I suppose I should specify: by 'these things,' I mean musical performances. Some musical performances. Mostly musical performances that involve a flute or a piano in pretty much any capacity.
It's not entirely untrue to say that I have a certain...overexaggerative....streak. I am a queen of hyperbole. And sometimes it's for comedy, but sometimes I actually mean it. I honest-to-goodness mean whatever over-the-top thing I'm saying sometimes--not as often as I once did, but still.
This is where the wistfulness comes in, I suppose.
I took instrument lessons: piano, flute. As I recall, I mostly behaved myself during my piano lessons but I often acted like a little terror in the course of my flute lessons. I have since learned that karma's a very real thing. A few years ago, I agreed to teach flute lessons to the younger sister of a high school friend--and darned if she wasn't as much a terror as I'd been back when! Maybe more!
Lessons. I took them. And I used to imagine, I used to dream, that one day I'd be good enough I'd be famous. But here's the thing: I never stuck with any one thing long enough to excel enough.

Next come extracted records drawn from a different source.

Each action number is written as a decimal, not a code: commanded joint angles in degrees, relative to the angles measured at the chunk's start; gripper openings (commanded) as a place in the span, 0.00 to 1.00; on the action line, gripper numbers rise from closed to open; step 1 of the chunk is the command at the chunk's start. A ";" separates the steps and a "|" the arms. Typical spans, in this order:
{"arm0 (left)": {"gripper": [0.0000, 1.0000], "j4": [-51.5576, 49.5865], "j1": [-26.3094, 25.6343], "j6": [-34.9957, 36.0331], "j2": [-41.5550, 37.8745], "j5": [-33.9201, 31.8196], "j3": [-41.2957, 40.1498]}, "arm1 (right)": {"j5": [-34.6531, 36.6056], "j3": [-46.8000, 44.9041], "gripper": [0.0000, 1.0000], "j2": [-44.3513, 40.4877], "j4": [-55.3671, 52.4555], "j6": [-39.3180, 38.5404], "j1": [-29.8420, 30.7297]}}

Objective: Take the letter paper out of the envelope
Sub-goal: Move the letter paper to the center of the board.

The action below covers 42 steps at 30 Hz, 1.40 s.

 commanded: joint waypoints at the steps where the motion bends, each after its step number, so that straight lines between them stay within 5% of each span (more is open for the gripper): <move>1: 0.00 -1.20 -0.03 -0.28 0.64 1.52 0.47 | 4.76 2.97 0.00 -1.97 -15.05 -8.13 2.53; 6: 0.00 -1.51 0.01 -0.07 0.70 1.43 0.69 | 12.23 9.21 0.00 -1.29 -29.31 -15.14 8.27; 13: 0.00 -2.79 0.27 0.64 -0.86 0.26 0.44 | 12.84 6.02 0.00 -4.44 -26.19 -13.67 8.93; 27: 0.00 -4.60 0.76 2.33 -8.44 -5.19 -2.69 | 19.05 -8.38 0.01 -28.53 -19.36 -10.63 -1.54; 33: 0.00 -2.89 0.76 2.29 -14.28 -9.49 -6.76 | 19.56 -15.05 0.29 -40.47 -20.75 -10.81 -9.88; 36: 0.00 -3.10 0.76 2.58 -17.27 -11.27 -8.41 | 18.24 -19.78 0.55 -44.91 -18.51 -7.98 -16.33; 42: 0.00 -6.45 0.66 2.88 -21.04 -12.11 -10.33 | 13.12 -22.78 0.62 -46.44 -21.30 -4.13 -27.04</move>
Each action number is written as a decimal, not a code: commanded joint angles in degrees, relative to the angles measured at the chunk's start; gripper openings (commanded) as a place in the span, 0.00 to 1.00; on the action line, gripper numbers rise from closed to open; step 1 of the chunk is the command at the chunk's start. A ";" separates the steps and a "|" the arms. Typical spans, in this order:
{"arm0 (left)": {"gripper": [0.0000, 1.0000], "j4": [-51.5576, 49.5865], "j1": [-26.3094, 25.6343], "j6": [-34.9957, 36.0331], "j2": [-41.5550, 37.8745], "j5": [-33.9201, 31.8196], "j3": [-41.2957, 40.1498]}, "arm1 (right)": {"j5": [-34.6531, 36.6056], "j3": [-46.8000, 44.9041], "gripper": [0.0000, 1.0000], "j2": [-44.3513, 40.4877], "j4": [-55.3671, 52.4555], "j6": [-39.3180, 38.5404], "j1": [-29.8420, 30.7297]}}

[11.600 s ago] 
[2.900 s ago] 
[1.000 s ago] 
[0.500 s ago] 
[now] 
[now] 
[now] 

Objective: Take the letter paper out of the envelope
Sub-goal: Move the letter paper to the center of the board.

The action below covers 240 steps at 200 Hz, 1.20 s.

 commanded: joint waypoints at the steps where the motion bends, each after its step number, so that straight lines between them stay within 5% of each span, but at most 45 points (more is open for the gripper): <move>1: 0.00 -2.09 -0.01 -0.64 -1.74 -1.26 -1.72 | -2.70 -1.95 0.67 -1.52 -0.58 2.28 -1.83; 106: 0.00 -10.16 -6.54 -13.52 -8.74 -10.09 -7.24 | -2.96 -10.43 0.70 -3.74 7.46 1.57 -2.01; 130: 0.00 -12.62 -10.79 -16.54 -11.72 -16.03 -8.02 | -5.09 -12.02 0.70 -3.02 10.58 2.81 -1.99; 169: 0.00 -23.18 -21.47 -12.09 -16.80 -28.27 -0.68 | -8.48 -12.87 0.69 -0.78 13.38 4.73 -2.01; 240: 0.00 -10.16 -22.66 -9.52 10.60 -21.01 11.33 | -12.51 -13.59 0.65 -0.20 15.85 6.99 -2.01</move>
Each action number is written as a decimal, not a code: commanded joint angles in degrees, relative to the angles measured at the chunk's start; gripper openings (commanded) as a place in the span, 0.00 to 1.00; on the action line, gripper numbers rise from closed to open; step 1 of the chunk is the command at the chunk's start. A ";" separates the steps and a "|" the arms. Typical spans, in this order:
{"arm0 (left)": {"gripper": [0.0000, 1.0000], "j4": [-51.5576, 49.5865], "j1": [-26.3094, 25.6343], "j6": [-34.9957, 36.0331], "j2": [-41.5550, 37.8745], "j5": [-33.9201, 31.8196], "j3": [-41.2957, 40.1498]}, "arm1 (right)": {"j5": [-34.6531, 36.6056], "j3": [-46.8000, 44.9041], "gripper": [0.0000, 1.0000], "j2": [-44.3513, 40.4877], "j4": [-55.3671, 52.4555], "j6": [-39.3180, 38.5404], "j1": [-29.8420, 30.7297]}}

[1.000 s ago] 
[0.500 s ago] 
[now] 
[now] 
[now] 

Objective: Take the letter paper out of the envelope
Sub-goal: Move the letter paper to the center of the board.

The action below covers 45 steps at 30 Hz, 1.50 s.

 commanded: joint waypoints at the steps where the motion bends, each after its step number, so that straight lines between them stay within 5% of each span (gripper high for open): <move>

My attention span wavered, and while it's true I'm still a perfectly adequate piano player and that I still know which end of a flute is which... none of my big dreams ever came true.
I remember, 15 or so years ago, going into the Capitol Theatre with my parents for the first touring play I ever saw there: The King and I, with Hayley Mills. (For the record, Ms. Mills is nice and all, but I'm pretty sure I would've preferred anyone else be Anna.) Anyhow, I remember looking for the first few minutes into the pit, and thinking: "Someday I'll do that. Someday I'll be good enough to play in the pit."
But I didn't, and I won't, and sometimes that makes me a little bit sad.
Yet mixed in with that sadness is an appreciation of what they're doing: I've taken lessons, I know it's not easy. And I love good performances that much more (and also loathe terrible performances to distraction) because of those lessons. I'm thankful I had parents who let me have them, thankful for growing up in an atmosphere that frequently involved music in the background.
Still sometimes I can't help but wonder if I make--aloud or internally--claims to myself that will never be fulfilled, claims that might result in more bittersweet experiences at some point in the future. It's not even that I think I'd go back and apply myself more. I don't think I'd be a better flute student. I still think that counting out pesky rhythms before playing them on the piano is quite frequently a shame. (So maybe I wasn't the greatest of piano students. I remember an exasperated teacher who lamented not that I had no rhythm, but that I seemed to make the rhythm I preferred...)
But nevertheless, I had dreams. Without any follow-through.
And all of a sudden, my pattern of flunking at something like Nanowrimo begins to make a lot of sense to me: I do this. I'm in a pattern. I've been in a pattern for a long, long time. A pattern where I think big and then go small, when I need to dare to believe that I'm just as overexaggeratedly amazing as I claim to be.
Tuesday, December 11, 2012
Once upon a time, there was a writer whom we shall call Katie. She decided to attempt writing a novel one year--we'll call it 2011--and she kind of flunked out rather earlier. The following year--we'll call it 2012--she flunked again, but at least she flunked out after half the month had ended.
The first attempted novel is still saved to her computer, the twenty-ish pages that she created. So too is the beginnings of a second project. And yet...she's sadly lacking in motivation. Honestly she knows that she wants to finish one of them but she can't bring herself to do it.
Sort of like tonight when it took her forever to make her dinner because for a great long while she just couldn't bring herself to clean that skillet. Not that it took long at all to clean the skillet, but it was effort and she was tired.
Which is to say next year she might attempt Nanowrimo again, with the expectation she may perhaps get through three-quarters of the month and then be motivated to finish.